House rules to roommate agreements: A guide to life as a flatmate
Tenants | Tips for Tenants | 13/08/19
Whether moving in with people you already know or with complete strangers, flatmate life can be a great experience, but also sometimes a messy one if you’re not careful as living in close quarters can often lead to the odd argument. However, if you follow our tips, you’ll be living in harmony.
Set house rules
By setting house rules right at the beginning, everyone is on the same page from day one regarding what is expected of themselves and each other. These can include who does which chores, how the rent and bills are split, when everything needs to be paid by and the do’s and don’ts of the flat. When setting house rules, we recommend you sign a roommate agreement so that everything is understood, clear and you have a legal back-up if your flatmate decides to not pay their rent on time.
Signing a roommate agreement is an especially good idea if you don’t know the person, or people, you’re moving in with beforehand, as you don’t know how reliable they are with payments or if they avoid cleaning at all costs.
Pay your rent and bills on time
There’s nothing that causes friction between flatmates more than late rent payments and unpaid bills. While you may have already included it in a roommate agreement, make sure you stick to it if you want to keep getting on with your flatmate.

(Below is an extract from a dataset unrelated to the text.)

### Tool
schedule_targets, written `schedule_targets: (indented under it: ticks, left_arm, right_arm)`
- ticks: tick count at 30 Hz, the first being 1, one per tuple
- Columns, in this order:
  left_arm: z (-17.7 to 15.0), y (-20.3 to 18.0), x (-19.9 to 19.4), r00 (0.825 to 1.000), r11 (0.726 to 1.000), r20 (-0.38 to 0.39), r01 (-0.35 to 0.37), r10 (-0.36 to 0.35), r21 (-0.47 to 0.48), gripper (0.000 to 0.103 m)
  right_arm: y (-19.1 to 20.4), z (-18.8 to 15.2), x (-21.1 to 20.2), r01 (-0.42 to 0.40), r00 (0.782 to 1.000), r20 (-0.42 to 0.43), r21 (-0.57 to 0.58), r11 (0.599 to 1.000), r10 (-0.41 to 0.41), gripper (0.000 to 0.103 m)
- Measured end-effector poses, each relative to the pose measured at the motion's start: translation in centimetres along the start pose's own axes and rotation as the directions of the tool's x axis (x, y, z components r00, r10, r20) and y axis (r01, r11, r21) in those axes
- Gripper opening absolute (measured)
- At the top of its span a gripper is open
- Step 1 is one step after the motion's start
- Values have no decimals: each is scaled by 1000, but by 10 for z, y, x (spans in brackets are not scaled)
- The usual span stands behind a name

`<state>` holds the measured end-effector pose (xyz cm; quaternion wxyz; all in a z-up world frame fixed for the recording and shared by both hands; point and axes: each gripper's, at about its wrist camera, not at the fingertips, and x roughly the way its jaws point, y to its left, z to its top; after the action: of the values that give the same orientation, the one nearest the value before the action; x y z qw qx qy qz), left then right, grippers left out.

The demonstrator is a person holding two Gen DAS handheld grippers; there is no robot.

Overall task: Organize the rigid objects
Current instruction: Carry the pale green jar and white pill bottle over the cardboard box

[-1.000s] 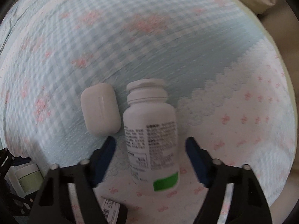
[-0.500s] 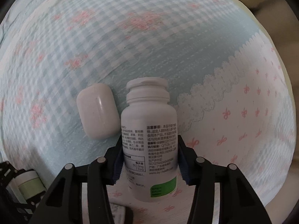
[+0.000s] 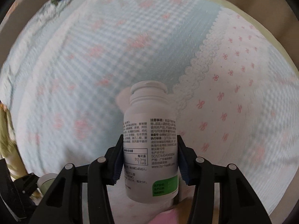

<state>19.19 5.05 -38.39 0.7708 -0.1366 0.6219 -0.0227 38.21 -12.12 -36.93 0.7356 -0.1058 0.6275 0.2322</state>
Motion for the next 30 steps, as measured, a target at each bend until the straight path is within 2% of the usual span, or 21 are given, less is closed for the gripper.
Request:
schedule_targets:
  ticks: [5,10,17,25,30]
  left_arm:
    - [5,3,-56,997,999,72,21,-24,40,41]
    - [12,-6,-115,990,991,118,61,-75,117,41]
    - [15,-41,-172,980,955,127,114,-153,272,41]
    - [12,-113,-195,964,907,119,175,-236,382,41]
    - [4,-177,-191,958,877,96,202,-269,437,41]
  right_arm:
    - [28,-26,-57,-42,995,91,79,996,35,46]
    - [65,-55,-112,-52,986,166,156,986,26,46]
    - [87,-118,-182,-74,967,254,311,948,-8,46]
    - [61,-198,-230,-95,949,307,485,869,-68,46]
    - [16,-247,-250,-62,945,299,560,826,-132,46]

Respect other people’s privacy
No one wants a flatmate who barges into their room unannounced and without asking. If someone is in their room with the door closed, knock before going in. Even if you get on like a house on fire, everyone is entitled to a bit of peace and quiet and some personal space.
Clean up after yourself
Doing the dishes and cleaning the flat might not be everyone’s favourite thing to do but, unfortunately, these things have to be done. Organising a chore rota can be a good way to ensure that no one is left to do everything, but tidying as you go along and not leaving a mess in any communal spaces will always be appreciated by those you live with.
Communication is key when living with other people. If your flatmate is doing something you’re unhappy with, tell them rather than leaving passive aggressive post-it notes on the kitchen table or giving them the silent treatment. By talking it out, you’re much more likely to find a compromise and maintain a pleasant home environment, rather than feeling like you need to avoid each other.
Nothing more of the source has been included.